Task details =
Write out the data below exactly, from its first line to the line containing "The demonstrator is", that line included.

Dataset content =
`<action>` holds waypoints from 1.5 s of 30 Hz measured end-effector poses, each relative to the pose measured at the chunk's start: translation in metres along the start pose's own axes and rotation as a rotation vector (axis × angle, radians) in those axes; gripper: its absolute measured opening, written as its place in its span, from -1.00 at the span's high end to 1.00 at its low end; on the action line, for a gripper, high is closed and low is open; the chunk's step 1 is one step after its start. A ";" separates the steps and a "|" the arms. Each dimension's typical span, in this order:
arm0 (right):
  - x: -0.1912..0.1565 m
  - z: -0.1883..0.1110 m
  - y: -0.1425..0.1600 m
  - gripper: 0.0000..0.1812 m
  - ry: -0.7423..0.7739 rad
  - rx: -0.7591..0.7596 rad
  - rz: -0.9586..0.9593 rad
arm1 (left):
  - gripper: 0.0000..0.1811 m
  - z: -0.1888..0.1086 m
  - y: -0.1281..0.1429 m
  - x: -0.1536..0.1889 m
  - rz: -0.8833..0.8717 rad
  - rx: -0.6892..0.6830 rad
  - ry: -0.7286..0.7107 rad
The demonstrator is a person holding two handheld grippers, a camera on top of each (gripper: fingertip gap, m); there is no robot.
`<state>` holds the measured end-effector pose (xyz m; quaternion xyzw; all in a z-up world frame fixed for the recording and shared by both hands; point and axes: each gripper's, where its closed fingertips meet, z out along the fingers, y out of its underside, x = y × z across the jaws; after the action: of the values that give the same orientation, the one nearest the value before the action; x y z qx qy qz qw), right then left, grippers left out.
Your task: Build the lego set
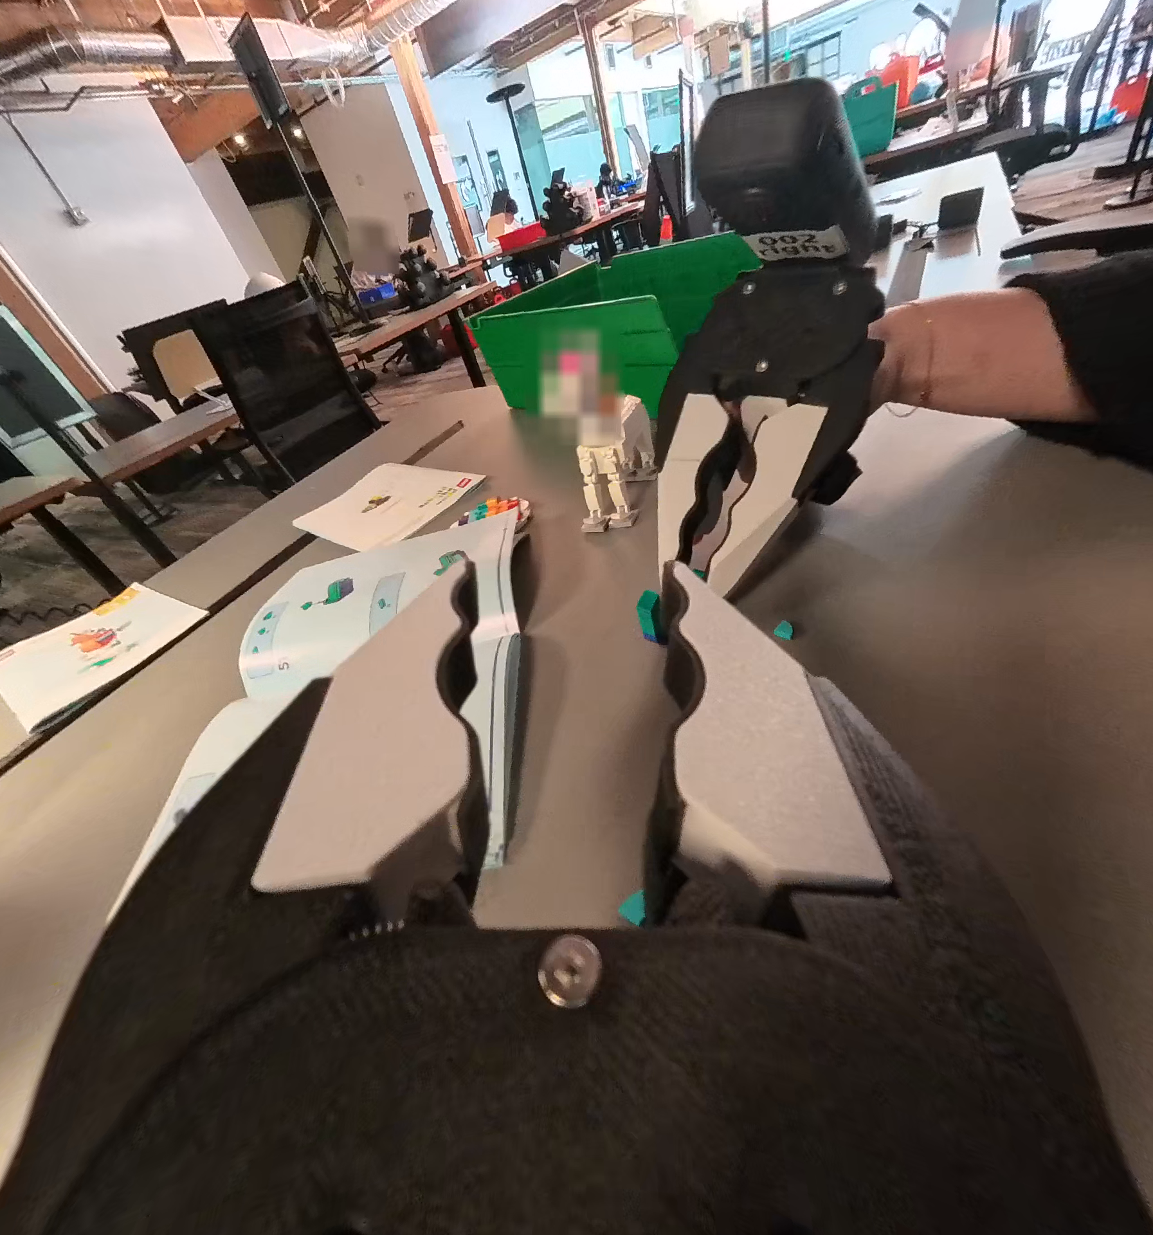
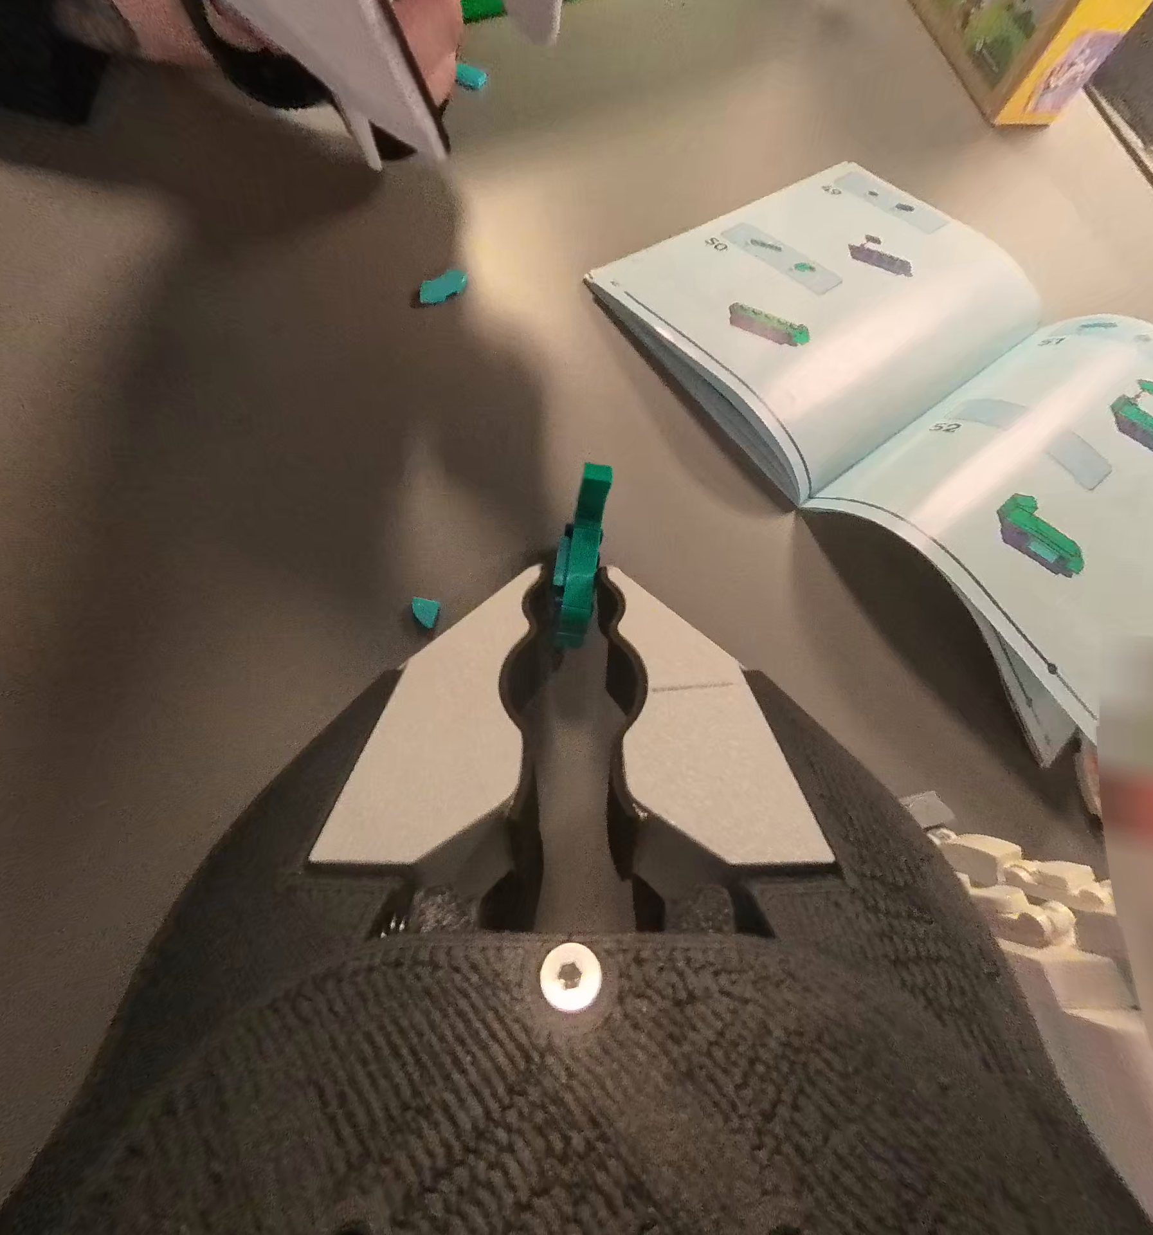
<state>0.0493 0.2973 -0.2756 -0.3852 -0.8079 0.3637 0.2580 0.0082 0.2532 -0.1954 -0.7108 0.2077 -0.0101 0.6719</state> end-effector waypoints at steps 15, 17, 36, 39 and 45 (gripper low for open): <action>0.061 -0.129 -0.095 0.99 0.973 0.650 -0.432 | 0.51 0.002 0.003 -0.007 -0.070 0.009 -0.052; 0.063 -0.129 -0.093 1.00 0.987 0.671 -0.377 | 0.57 0.011 0.002 -0.001 -0.080 0.020 -0.027; -0.030 -0.060 -0.100 1.00 0.608 0.697 -0.713 | -0.11 0.152 0.019 -0.079 -0.119 -0.409 -0.184; -0.037 -0.059 -0.100 1.00 0.591 0.705 -0.734 | -0.28 0.174 0.033 -0.086 -0.014 -0.552 -0.205; -0.040 -0.058 -0.101 1.00 0.581 0.704 -0.738 | -0.32 0.197 0.060 -0.080 0.051 -0.692 -0.168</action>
<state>0.0686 0.2433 -0.1671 -0.0537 -0.6153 0.3757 0.6909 -0.0244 0.4643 -0.2504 -0.8892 0.1606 0.1363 0.4061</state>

Expected answer =
`<action>` holds waypoints from 1.5 s of 30 Hz measured end-effector poses, each relative to the pose measured at the chunk's start: translation in metres along the start pose's own axes and rotation as a rotation vector (axis × angle, radians) in those axes; gripper: its absolute measured opening, written as its place in its span, from -1.00 at the span's high end to 1.00 at its low end; on the action line, for a gripper, high is closed and low is open; the chunk's step 1 is one step after its start. A ";" separates the steps and a "|" the arms. Each dimension's typical span, in this order:
arm0 (right):
  - x: -0.1912..0.1565 m
  - z: -0.1883..0.1110 m
  - y: -0.1425..0.1600 m
  - gripper: 0.0000..0.1812 m
  - ry: -0.7423..0.7739 rad
  - rx: -0.7591..0.7596 rad
  - rz: -0.9586..0.9593 rad
arm1 (left):
  - gripper: 0.0000..0.1811 m
  - z: -0.1888..0.1086 m
  - y: -0.1281..0.1429 m
  - x: -0.1536..0.1889 m
  - rz: -0.8833..0.8717 rad
  - rx: -0.6892..0.6830 rad
  - ry: -0.7286..0.7107 rad
The demonstrator is a person holding two handheld grippers, a camera on top of each (gripper: fingertip gap, m); there is no robot.

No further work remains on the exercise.